Rocky’s heard about Dormipram and its bizarre side effects. He’s not ruling out that medication could trigger an otherwise sane man to commit a series of heinous murders in the dead of night, but . . .

He isn’t sure he buys it.

Why not? Because you spoke to MacKenna yourself ten years ago?

Because you’re feeling guilty over the fact that Doobie Jones most likely force-fed poison to Jerry Thompson?

Because you’re thinking Thompson was innocent after all, and that there really was a Jamie?

Because Cleary didn’t ask about Ange?

Or because he looks like a freaking movie star?

Maybe all of the above.

In any case, Rocky isn’t jumping to any conclusions. That might be Cleary’s style, but it isn’t his.

MacKenna was smart—he remembers that. Too smart to stage such an obvious ruse.

“If MacKenna wanted her alone in the house so that he could kill her, why wouldn’t he just do it sometime when the husband was already going to be gone? Why go to all the trouble of getting rid of him with this elaborate scheme?”

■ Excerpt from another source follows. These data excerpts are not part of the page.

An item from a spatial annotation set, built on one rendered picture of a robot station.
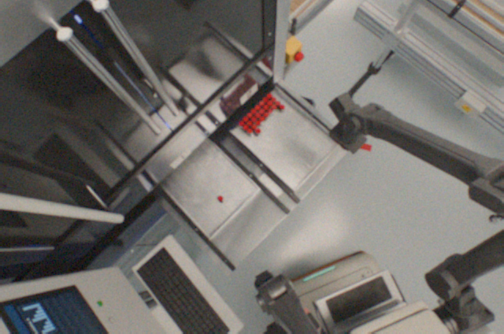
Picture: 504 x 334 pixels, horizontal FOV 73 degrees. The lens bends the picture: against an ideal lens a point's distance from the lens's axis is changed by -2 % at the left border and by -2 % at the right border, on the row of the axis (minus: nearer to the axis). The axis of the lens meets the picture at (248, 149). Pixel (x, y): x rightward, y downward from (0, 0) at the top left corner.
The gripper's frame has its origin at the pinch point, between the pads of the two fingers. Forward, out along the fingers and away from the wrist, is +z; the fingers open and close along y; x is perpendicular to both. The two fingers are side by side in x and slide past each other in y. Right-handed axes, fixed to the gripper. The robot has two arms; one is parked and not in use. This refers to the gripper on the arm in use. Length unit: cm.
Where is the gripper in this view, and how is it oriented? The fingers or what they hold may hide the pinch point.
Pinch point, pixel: (342, 142)
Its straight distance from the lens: 119.0
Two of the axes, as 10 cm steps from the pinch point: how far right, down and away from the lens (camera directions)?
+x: -7.0, 7.0, -1.4
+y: -7.1, -6.7, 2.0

“Who the hell knows how these sick bastards think? Looks like he wanted to do it then and there, so he got rid of the husband.”

“But why make the phone call from his own house so that it could be traced right back to him?”

“Anyone who’s capable of this—” Cleary sweeps a hand at the bloodbath on the bed—“isn’t in his right mind, Manzillo.”

“Yeah, no kidding.”

But what about Cora Nowak?

What about the mysterious Jamie?

“Sometimes you’ve got to go with your gut,” Cleary says, “and when I talked to MacKenna, my gut told me he was a little too antsy. The guy has something to hide.”

Fair enough.

And Rocky’s gut tells him the case isn’t as straightforward as it might appear.

“Anyway, we’ve got a rush on the DNA results,” Cleary informs him, “so we should have some preliminary results within the next seventy-two hours.”

Maybe not soon enough, Rocky thinks, to prevent another murder. He asks, “Where’s MacKenna now?”

“At his house.”

“And what about his wife?”

“We had her driven back over to where her kids are.”

“Which is . . . ?”

“They’re staying with friends. The Webers. Why?”

“I’m gonna go talk to her. That all right with you?”

“Knock yourself out,” Cleary tells him with a shrug. “Get the address from Joe Patterson. He’s downstairs. You look like you’ve had a long night. Grab some coffee, if you want, or a doughnut.”

“No, thanks,” Rocky tells him. “I’m on a diet. My wife and I are going on a Caribbean cruise, and I’m trying to get into shape.”

He dangles the phrase deliberately—“my wife”—to see if Cleary will be moved to ask about her health.

He doesn’t, just gives a nod and pulls a cell phone from his pocket, obviously having dismissed Rocky already.

Bastard.

Hudson is the first to look up from the Robert Munsch book she’s reading to her little sister, spotting Allison standing in the doorway of the girls’ guest room.

Madison is the first to leap off the twin bed and rush to embrace her. “Mommy!”

Kneeling to hug her daughter close, Allison can’t seem to push her voice past the enormous lump in her throat.

“Aunt Randi said you and Daddy got up early and went out to breakfast.” Hudson’s announcement, when she gets her turn to hug Allison, bears more than a hint of reproach. “How come you didn’t take us with you?”

“You were sleeping when we left,” Allison manages to say lightly, and it’s the truth, after all.

She pats her daughter’s hair, which someone—perhaps the ever-efficient Hudson herself?—has woven into a neat braid down her back. Greta probably did it. She wears her own long blond hair the same way.

Madison is sporting the same hairstyle, and the girls are both dressed and smell of minty toothpaste and strawberry shampoo.